Blumhouse’s Fantasy Island (2020)

From one Blumhouse production, to another. Fantasy Island – or, as the film’s opening titles says – Blumhouse’s Fantasy Island, introduces us to an island off the coast of somewhere which promises to fulfil your every fantasy – for a price. A prequel to the 1977 morality fantasy drama of the same name, Fantasy Island introduces us to Mr Roarke, a white suited businessman rumoured to have purchased the island from the natives for a couple of crates of rum.

Lucy Hale, Austin Stowell and Michael Peña in Columbia Pictures’ BLUMHOUSE’S FANTASY ISLAND.

Introducing himself as the island’s keeper, Mr Roarke welcomes a group of new guests to the island. The guests, said to have won a competition to have their every fantasy fulfilled, are businesswoman Gwen Olsen, former cop Patrick Sullivan, step-brahs JD and Brax, and the troubled angsty Melanie Cole.

In no time at all, our guests are swept up into their individual fantasies. For JD and Brax, it’s straight to the pool party to be surrounded by models, music and alcohol; for Patrick it’s an assignment in the US Army; for Gwen it is a chance to start her life over with an old flame and for Melanie.. Well.

Melanie is an odd one. Her fantasy is to see her childhood bully, Sloane, humiliated and tortured – just as she was when she is a school. 

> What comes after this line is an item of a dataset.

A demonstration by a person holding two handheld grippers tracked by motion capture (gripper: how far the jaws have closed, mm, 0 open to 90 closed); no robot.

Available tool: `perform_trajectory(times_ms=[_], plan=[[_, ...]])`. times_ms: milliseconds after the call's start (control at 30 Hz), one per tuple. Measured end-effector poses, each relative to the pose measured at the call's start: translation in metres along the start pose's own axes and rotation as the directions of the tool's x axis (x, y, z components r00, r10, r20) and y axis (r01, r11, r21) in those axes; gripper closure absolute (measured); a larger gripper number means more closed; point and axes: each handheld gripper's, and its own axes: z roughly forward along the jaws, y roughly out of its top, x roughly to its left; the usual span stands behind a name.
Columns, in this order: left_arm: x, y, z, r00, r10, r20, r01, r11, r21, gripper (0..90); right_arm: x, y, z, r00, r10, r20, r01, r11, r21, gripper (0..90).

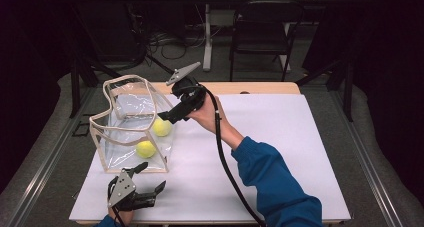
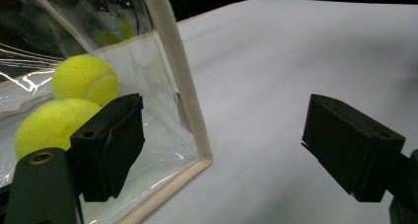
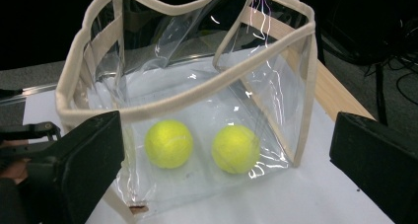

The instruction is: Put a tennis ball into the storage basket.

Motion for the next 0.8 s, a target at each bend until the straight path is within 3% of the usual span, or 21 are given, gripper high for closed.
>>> perform_trajectory(times_ms=[400, 633, 800], plan=[[0.001, -0.002, 0.0, 1.0, 0.002, -0.006, -0.002, 1.0, 0.006, 15.9, -0.001, -0.034, -0.023, 0.9994, 0.001, 0.034, -0.001, 1.0, -0.003, 0.0], [0.0, -0.002, -0.001, 1.0, 0.003, -0.005, -0.003, 1.0, 0.003, 15.9, -0.001, -0.062, -0.035, 0.9979, 0.012, 0.063, -0.013, 1.0, 0.017, 0.0], [-0.001, -0.001, -0.001, 1.0, 0.006, -0.005, -0.006, 1.0, 0.005, 15.9, 0.005, -0.076, -0.041, 0.9966, -0.005, 0.083, 0.002, 0.999, 0.04, 0.0]])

The trouble is, there’s.. a little more to it. You don’t get your fantasy fulfilled without a hefty price tag. Something that I feel should be made more clear on entering the island. As Mr Roarke puts it, there is only one rule. That each guest has one fantasy that they must see out until its natural conclusion. For better, or for worse.

As we see in the trailer, we’re soon introduced to the true horror of this when Melanie is torturing Sloane, only to realise that that is the actual Sloane and that she is actually being tortured. One by one, the fantasies of our group of guests begin to grind their heels in, twisting the knife as each fantasy begins to backfire.

But the question soon becomes – maybe the fantasies going wrong, are someone else’s fantasy all along…?

UGH. Fantasy Island is garbage. It’s a glorified television movie with little depth, zero character and a whole load of weird and convenient plot threads that left me feeling cold. I had no interest in our guests, nor of the mysterious island and its faintly paranormal powers. In many ways, this felt like a child’s imitation of the island from Lost. I understand that this is extremely loosely connected to the 70s show, but I can’t help but feel that this was a rushed attempt to parody the source material, while still delivering a dirt cheap product for teenagers to come to on a Saturday night.

It’s a shame, because writer-director Jeff Wadlow has surprised me in the past. Truth or Dare, while not an amazing film, had at least found its feet and won me over with charm and, most notably, a cast that I actually cared about.

At its best, Fantasy Island had some interesting ideas, akin to a cheap Twilight Zone episode. At its worst, this had me rolling my eyes and wishing for the exit. There are two Blumhouse films in cinemas right now, and this isn’t the one you should be watching.